Viewing a single comment thread. View all comments

marr75 t1_iyjvtdc wrote

Just guessing here, but: overfitting.

32

Internal-Diet-514 t1_iykhg3s wrote

I think so too, I’m confused why they would need to train for 14 days, from skimming the paper it doesn’t seem like the dataset itself is that large. I bet a DL solution that was parameterized correctly to the problem would outperform the traditional statistical approaches.

19

marr75 t1_iykwulm wrote

While I agree with your general statement, my gut says a well parameterized/regularized deep learning solution would perform as well as an ensemble of statistical approaches (without the expertise needed to select the statistical approaches) but would be harder to explain/interpret.

15

TheDrownedKraken t1_iyko6jf wrote

I’m just curious, why do you think that?

3

Internal-Diet-514 t1_iymjci2 wrote

If a model has more parameters than datapoints in the training set it can quickly just learn the training set resulting in an over-fit model. You don’t always need 16+ attention heads to have the best model for a given dataset. A single self attention layer with one head still has the ability to model more complex relationships among the inputs than something like arima would.

2

kraegarthegreat t1_iyor5g6 wrote

This is something I have found in my research. I keep seeing people making models with millions of parameters when I am able to achieve 99% of the performance with roughly 1k.

2

TropicalAudio t1_iylsprn wrote

Little need to speculate in this case: they're trying to fit giant models on a dataset that's a fraction of a megabyte, without any targeted pretraining or prior. That's like trying to prove trains are slower than running humans by having the two compete in a 100m race from standstill.
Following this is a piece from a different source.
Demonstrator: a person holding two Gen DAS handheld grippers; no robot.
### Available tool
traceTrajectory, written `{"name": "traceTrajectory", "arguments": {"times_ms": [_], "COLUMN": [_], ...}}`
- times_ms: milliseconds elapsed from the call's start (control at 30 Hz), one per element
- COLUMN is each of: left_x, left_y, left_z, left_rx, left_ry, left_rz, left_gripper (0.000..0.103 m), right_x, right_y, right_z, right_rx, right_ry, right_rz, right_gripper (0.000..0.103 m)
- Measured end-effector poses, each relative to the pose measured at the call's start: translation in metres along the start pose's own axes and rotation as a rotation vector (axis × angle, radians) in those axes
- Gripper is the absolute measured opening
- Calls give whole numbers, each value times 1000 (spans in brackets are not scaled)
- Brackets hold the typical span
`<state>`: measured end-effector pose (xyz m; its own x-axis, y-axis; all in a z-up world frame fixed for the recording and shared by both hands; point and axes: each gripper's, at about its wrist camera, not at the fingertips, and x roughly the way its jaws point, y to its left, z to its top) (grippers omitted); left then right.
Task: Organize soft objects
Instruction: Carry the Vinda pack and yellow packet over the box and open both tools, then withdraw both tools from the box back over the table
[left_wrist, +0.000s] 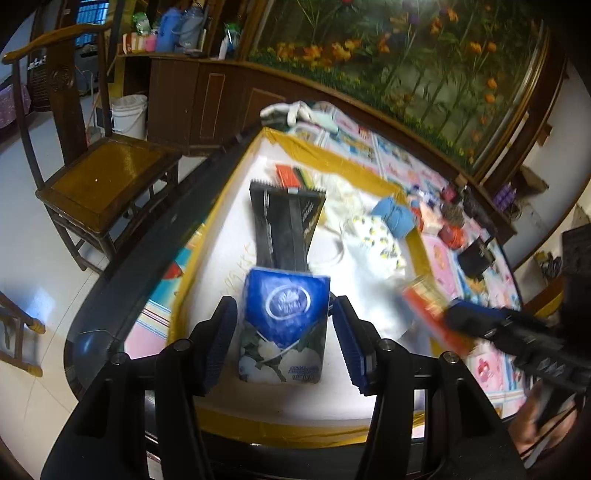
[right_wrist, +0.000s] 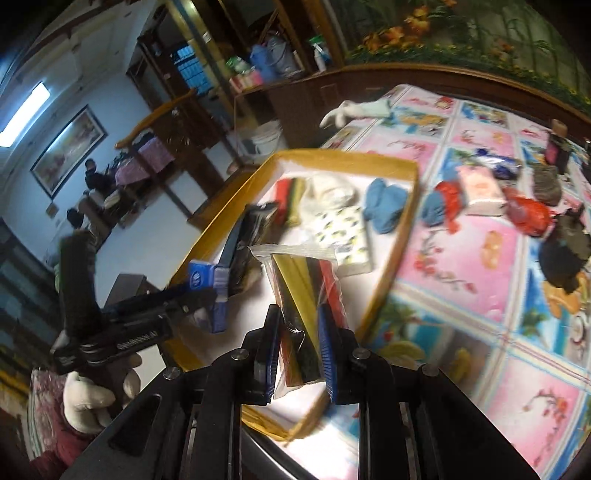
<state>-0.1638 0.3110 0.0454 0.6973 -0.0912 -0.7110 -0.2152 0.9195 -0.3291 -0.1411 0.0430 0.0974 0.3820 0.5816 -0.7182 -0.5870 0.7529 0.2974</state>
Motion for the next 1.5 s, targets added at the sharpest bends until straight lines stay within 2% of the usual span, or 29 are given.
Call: {"name": "traceTrajectory", "arguments": {"times_ms": [233,300,400,467,600,667,867,1200,1367,1500], "left_x": [-32,-37,-43,-44,-42,-39,-33,-14,2,31], "left_y": [-2,-6,-14,-20,-36,-45,-77,-123,-155,-186], "left_z": [0,0,-1,-3,-9,-11,-19,-27,-13,13], "left_rx": [-53,-59,-52,-42,-13,1,63,159,234,267], "left_ry": [-92,-105,-119,-118,-100,-86,-53,18,29,57], "left_rz": [-55,-66,-82,-89,-104,-113,-131,-134,-114,-121], "left_gripper": [58,59,59,59,60,60,60,60,60,60], "right_x": [31,39,33,21,-14,-34,-72,-103,-110,-109], "right_y": [20,20,13,6,-10,-21,-53,-119,-159,-182], "right_z": [3,4,2,-2,-14,-19,-36,-54,-56,-52], "right_rx": [-60,-44,-7,7,20,22,23,145,217,268], "right_ry": [52,68,34,-9,-115,-162,-239,-282,-303,-320], "right_rz": [-21,-8,33,37,-17,-67,-215,-361,-461,-500], "right_gripper": [22,38,52,57,76,82,89,89,89,89]}}
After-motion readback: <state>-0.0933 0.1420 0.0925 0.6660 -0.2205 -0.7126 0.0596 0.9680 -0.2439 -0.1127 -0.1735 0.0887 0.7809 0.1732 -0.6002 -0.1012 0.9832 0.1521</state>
The biggest set (monthly observations) is around 105kB of data. If anyone is surprised your average 10GB+ network doesn't perform very well there, well... I suppose now you know.

7

marr75 t1_iymo8k3 wrote

Yeah

> Just guessing here, but

is a common US English idiom that typically means, "Obviously".

You're absolutely right, though. Just by comparing the training data to the training process and serialized weights, you can see how clearly this should overfit. Once your model is noticeably bigger than a dictionary of X, Y pairs of all of your training data, it's very hard to avoid overfitting.

I volunteer with a group that develops interest and skills in science and tech for kids from historically excluded groups. I was teaching a lab on CV last month and my best student was like, "What if I train for 20 epochs, tho? What about 30?" and the performance improved (but didn't generalize as well). He didn't understand generalization yet so instead, he looked at the improvement trend and had a lightbulb moment and was like, "What if I train for 10,000 epochs???" I should check to see if his name is on the list of collaborators for the paper 😂

3